Work required:
The records below hold a stretch from the line with "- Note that" through the line with "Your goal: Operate"; return exactly those lines, ends included, and nothing more.

[Data extracted from a collection]

BEGIN

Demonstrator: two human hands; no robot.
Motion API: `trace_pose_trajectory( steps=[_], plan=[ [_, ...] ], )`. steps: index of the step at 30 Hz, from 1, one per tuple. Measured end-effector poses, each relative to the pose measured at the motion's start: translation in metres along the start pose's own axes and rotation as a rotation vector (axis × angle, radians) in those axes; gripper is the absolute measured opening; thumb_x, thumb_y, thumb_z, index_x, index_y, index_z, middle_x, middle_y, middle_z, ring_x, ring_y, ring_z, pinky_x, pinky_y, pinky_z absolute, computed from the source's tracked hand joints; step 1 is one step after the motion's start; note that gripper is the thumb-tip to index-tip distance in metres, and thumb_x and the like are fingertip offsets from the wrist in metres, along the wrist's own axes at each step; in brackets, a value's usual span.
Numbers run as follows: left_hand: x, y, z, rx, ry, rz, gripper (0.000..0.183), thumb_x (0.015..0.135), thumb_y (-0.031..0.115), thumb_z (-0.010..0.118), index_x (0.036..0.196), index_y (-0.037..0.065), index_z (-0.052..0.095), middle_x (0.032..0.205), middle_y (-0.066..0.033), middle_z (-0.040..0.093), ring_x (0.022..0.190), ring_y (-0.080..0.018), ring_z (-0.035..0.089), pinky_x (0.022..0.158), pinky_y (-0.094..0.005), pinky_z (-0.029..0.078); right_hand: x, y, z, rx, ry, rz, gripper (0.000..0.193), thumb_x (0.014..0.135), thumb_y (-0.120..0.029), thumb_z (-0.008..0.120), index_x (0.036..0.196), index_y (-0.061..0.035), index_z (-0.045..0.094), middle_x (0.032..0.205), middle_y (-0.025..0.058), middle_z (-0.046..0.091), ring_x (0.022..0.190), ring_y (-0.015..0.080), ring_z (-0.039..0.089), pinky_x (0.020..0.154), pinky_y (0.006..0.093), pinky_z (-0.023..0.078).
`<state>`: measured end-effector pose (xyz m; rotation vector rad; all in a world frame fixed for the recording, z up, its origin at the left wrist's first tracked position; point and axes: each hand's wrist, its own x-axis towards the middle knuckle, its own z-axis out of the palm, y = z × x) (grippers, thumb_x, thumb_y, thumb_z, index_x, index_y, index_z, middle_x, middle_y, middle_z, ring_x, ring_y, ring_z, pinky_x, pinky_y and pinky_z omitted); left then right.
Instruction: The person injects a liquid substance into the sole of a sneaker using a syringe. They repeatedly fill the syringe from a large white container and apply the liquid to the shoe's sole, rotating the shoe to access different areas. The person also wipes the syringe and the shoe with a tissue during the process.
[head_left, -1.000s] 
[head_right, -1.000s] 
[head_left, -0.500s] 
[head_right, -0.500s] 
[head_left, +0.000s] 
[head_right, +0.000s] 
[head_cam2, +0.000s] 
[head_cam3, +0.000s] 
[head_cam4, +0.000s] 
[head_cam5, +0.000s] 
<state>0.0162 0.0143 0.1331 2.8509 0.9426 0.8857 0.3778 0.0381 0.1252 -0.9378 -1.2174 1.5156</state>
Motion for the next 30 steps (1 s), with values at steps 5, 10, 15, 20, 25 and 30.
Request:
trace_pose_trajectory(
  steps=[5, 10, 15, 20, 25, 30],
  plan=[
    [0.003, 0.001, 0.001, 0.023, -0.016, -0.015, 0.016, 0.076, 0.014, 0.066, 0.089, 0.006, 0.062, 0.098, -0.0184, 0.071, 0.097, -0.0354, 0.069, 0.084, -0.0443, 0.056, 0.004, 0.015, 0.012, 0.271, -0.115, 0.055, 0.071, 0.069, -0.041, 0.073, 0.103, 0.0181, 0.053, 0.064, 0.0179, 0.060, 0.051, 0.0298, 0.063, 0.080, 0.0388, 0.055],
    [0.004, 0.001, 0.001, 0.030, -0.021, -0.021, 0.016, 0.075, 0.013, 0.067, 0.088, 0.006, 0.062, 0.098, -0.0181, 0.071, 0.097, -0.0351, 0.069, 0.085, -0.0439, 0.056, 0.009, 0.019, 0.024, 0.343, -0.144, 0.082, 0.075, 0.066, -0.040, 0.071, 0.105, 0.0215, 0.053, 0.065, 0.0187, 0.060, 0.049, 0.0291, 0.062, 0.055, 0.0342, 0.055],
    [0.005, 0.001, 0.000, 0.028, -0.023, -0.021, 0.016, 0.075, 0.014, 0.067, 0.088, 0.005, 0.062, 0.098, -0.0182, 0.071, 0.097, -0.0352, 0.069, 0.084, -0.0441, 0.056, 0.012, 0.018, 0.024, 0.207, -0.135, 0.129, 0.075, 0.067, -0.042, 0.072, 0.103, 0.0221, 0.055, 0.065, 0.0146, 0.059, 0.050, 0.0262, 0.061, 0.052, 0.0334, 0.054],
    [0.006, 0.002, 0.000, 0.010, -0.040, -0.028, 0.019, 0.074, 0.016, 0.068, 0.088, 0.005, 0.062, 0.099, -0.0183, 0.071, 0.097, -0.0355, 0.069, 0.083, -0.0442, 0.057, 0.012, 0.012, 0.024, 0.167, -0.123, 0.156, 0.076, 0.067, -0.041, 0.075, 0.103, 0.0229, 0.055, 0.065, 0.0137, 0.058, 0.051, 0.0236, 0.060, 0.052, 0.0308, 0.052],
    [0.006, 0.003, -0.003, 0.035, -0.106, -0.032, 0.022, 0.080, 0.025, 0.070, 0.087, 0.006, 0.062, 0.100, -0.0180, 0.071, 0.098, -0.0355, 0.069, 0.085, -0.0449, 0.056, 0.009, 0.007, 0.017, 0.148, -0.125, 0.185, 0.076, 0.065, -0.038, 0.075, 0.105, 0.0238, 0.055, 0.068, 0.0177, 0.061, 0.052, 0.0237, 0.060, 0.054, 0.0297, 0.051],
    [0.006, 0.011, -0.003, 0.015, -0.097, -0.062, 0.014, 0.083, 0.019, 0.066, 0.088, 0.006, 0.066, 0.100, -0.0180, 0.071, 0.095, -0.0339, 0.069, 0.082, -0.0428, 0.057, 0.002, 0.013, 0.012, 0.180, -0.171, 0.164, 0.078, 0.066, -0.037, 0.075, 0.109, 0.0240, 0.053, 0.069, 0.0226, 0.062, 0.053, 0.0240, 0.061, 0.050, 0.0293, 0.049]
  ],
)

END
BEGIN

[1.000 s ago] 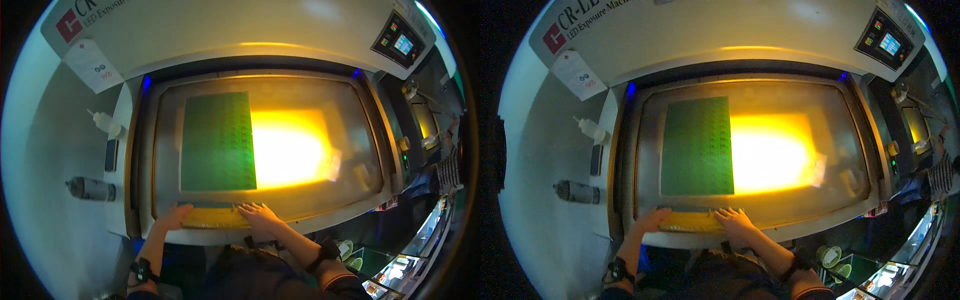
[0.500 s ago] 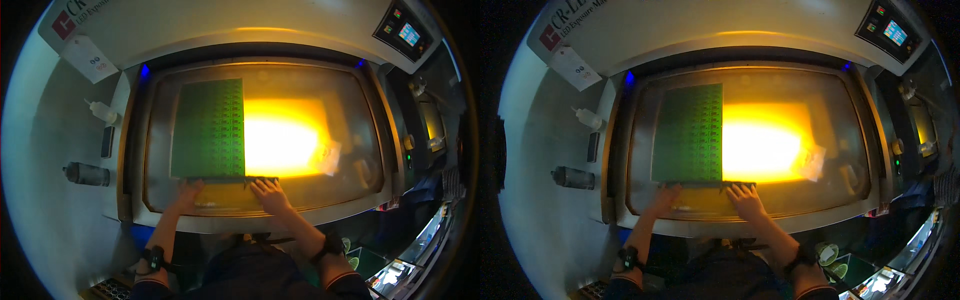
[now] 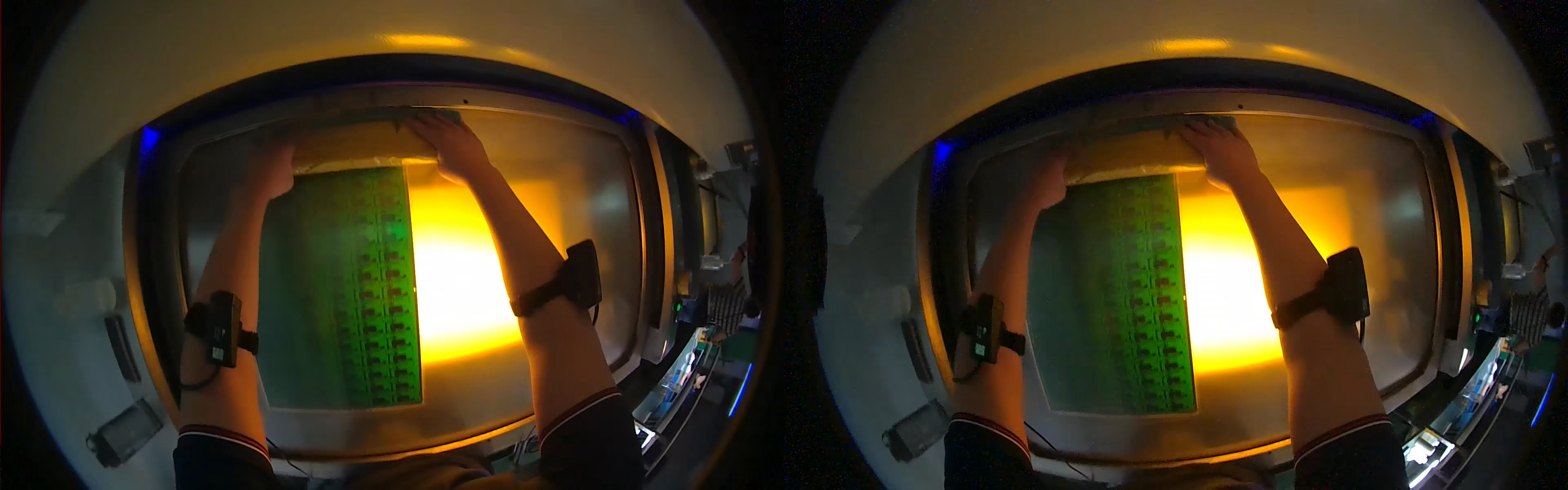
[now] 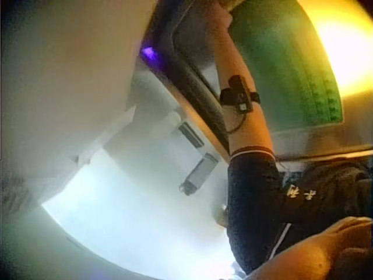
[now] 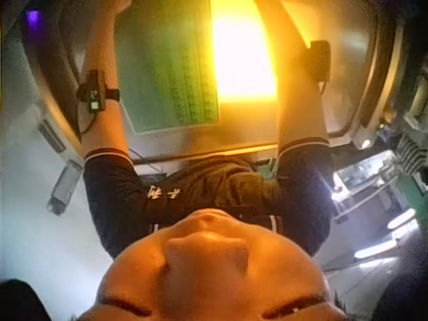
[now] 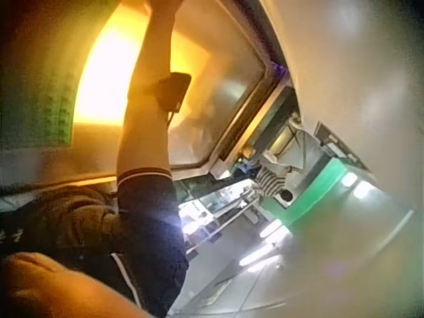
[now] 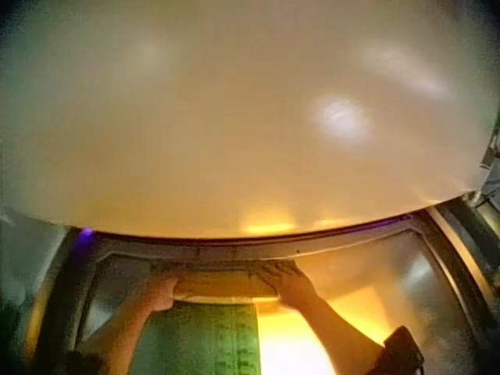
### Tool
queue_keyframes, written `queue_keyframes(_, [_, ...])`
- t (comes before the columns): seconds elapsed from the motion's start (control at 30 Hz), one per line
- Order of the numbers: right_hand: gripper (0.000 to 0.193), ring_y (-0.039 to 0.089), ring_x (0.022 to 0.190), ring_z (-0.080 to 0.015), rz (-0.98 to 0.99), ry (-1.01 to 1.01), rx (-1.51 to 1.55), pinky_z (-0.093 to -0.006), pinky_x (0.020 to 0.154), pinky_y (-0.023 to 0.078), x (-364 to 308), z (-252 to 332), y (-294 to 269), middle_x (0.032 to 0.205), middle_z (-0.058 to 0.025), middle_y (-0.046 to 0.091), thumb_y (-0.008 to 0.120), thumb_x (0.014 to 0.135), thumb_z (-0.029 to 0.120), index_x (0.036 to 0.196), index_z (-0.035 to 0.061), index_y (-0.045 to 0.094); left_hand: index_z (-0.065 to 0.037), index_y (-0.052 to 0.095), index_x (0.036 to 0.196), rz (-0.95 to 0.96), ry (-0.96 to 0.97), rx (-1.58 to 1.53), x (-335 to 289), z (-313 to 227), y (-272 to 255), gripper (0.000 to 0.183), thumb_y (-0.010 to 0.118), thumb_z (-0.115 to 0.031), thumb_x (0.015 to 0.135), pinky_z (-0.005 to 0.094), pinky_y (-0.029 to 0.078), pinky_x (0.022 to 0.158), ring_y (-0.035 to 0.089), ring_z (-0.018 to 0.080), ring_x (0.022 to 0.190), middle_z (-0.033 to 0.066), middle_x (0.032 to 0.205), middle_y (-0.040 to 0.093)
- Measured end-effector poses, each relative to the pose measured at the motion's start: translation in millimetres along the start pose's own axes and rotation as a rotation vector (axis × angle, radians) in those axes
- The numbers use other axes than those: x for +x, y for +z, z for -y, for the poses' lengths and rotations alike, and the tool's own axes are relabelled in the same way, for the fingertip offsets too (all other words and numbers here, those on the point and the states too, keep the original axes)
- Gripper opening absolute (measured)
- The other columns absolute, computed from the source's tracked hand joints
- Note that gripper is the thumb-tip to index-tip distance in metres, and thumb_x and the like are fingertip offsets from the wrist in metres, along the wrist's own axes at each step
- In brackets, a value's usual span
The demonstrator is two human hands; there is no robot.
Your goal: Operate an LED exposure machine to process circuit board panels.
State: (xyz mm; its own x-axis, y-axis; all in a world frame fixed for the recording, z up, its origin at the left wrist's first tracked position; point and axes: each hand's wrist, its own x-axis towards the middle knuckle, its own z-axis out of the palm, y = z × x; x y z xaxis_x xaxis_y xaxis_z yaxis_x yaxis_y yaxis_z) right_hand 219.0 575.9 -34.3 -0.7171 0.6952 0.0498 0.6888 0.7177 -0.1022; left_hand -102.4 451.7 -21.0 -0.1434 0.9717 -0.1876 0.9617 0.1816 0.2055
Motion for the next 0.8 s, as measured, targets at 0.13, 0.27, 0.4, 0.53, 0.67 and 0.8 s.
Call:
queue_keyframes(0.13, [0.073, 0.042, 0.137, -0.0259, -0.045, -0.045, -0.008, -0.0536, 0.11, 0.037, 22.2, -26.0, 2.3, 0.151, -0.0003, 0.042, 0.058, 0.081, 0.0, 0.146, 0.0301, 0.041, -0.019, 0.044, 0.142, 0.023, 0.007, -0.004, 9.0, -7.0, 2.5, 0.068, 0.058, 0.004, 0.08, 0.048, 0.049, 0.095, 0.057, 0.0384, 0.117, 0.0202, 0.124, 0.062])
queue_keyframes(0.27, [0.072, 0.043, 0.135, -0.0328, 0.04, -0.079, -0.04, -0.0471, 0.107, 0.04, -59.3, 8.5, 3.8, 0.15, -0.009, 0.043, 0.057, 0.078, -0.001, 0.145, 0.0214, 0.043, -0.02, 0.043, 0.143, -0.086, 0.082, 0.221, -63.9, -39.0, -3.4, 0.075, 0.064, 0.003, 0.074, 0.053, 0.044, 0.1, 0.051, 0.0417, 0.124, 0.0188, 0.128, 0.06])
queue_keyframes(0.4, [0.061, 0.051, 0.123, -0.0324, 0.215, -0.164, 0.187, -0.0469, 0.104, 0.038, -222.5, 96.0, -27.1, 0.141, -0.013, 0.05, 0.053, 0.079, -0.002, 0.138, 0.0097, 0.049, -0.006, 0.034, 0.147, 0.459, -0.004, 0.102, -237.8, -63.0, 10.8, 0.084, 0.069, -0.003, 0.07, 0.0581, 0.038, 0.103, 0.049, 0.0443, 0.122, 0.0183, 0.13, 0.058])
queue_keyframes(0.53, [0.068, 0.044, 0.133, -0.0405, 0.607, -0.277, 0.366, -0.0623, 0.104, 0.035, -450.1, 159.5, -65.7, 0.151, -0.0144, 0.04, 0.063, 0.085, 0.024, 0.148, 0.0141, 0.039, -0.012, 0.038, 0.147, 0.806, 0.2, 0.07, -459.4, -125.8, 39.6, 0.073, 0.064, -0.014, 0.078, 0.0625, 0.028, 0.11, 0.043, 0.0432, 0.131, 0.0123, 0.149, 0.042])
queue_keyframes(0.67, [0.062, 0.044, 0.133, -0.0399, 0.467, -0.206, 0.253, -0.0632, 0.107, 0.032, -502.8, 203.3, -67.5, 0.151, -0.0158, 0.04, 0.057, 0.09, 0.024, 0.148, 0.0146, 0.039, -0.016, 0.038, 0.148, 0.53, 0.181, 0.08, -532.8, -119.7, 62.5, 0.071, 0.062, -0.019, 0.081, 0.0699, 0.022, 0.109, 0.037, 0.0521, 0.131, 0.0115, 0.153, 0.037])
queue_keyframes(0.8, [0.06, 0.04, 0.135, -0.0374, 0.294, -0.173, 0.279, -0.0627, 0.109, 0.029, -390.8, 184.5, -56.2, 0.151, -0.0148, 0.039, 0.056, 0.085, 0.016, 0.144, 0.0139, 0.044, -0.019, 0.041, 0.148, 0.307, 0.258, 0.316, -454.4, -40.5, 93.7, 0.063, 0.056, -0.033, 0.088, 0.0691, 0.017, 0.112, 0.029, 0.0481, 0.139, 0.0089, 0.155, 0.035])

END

Written solution:
- Note that gripper is the thumb-tip to index-tip distance in metres, and thumb_x and the like are fingertip offsets from the wrist in metres, along the wrist's own axes at each step
- In brackets, a value's usual span
The demonstrator is two human hands; there is no robot.
Your goal: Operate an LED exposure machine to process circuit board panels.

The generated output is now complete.